# What to work on
Below are records; give the number of their lines that contain "grateful", and only that number.

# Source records
______________________________

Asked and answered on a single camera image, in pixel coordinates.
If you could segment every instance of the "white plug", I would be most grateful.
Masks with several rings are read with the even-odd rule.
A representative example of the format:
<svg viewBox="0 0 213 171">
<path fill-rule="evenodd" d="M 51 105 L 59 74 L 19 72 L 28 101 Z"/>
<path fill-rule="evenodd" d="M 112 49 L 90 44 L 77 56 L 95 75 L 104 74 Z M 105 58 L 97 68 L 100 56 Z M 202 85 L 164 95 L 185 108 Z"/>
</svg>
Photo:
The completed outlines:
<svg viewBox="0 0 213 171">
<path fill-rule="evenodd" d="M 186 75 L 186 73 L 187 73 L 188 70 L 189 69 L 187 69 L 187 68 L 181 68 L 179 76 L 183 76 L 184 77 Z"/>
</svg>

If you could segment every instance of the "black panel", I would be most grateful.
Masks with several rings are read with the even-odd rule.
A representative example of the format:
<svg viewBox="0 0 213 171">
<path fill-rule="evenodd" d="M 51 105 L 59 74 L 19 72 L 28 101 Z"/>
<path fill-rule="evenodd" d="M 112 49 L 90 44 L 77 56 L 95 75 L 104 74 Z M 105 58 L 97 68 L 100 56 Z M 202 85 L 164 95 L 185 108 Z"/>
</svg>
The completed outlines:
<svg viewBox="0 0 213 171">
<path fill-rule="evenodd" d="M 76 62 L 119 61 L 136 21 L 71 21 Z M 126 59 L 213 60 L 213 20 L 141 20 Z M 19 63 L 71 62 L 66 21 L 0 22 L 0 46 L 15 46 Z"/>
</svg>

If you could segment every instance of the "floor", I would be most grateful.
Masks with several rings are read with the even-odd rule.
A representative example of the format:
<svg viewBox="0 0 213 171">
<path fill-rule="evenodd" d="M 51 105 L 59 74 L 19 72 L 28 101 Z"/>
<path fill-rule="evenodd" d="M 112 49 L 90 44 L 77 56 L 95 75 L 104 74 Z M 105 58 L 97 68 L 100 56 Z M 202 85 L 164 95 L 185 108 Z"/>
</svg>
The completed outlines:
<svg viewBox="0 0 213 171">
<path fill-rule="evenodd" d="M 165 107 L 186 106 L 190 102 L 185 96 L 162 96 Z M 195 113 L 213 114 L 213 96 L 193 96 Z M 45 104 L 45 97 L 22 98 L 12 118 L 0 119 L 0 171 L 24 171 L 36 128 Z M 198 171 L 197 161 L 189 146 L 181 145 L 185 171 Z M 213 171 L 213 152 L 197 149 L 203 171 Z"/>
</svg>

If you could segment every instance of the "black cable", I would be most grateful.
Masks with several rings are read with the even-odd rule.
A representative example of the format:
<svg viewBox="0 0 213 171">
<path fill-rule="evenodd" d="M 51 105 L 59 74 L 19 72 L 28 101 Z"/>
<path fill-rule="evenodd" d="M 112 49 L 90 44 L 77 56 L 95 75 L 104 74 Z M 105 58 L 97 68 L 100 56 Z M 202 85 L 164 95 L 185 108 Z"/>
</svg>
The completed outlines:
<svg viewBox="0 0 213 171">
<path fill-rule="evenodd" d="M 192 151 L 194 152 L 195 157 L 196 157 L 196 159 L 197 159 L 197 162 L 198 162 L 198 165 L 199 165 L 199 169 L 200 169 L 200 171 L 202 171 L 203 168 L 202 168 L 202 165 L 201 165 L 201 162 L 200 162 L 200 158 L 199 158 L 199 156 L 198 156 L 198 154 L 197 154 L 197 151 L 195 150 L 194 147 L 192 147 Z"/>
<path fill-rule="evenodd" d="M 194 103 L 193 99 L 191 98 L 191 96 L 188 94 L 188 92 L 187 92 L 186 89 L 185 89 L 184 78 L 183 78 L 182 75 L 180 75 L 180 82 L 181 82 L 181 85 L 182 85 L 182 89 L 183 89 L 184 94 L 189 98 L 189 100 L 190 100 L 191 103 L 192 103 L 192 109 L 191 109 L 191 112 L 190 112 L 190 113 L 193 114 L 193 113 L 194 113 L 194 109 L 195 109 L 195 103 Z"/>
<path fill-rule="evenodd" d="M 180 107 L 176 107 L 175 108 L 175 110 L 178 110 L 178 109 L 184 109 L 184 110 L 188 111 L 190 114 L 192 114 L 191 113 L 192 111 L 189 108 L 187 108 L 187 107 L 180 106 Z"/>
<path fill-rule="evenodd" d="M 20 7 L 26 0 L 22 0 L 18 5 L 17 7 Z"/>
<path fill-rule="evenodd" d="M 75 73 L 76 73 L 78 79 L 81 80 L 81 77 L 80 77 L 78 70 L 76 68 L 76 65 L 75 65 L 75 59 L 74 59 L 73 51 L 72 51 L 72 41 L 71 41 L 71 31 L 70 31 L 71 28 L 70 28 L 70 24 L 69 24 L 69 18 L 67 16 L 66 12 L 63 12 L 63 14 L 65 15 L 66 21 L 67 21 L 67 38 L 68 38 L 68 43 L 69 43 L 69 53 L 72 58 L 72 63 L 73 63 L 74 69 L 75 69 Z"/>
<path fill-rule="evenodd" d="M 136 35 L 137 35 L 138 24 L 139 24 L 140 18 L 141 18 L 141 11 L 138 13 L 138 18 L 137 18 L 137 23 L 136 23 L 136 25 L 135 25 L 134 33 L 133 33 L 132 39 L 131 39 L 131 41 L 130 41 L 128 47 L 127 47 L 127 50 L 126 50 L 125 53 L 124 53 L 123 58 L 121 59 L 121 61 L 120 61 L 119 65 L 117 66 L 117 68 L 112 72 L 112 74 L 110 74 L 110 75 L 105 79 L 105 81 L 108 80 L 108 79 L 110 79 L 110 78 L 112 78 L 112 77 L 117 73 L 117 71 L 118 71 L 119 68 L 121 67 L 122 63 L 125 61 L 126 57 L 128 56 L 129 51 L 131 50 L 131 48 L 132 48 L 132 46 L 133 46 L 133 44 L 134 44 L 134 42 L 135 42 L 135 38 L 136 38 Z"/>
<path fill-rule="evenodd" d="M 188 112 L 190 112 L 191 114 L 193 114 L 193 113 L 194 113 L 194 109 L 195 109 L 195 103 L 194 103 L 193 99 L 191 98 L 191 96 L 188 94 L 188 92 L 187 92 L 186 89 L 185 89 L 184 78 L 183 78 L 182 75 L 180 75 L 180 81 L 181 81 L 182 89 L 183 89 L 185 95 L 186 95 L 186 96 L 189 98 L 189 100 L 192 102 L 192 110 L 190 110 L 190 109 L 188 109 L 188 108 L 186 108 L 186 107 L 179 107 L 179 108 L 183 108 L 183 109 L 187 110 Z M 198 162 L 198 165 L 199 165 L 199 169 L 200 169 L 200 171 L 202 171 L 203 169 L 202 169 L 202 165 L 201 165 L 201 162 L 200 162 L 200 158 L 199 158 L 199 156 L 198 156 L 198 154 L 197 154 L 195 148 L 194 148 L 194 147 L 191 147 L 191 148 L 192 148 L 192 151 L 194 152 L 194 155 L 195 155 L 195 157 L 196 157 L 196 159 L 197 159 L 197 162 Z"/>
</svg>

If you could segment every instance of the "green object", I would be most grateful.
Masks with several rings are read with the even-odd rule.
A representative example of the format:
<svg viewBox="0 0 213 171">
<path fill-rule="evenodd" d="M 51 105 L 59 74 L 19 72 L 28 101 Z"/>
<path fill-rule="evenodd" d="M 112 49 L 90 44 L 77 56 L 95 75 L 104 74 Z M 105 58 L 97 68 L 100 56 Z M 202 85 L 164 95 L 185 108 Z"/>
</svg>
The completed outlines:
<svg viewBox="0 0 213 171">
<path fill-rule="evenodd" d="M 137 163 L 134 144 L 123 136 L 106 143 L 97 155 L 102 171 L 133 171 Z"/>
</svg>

______________________________

# Solution for this exercise
5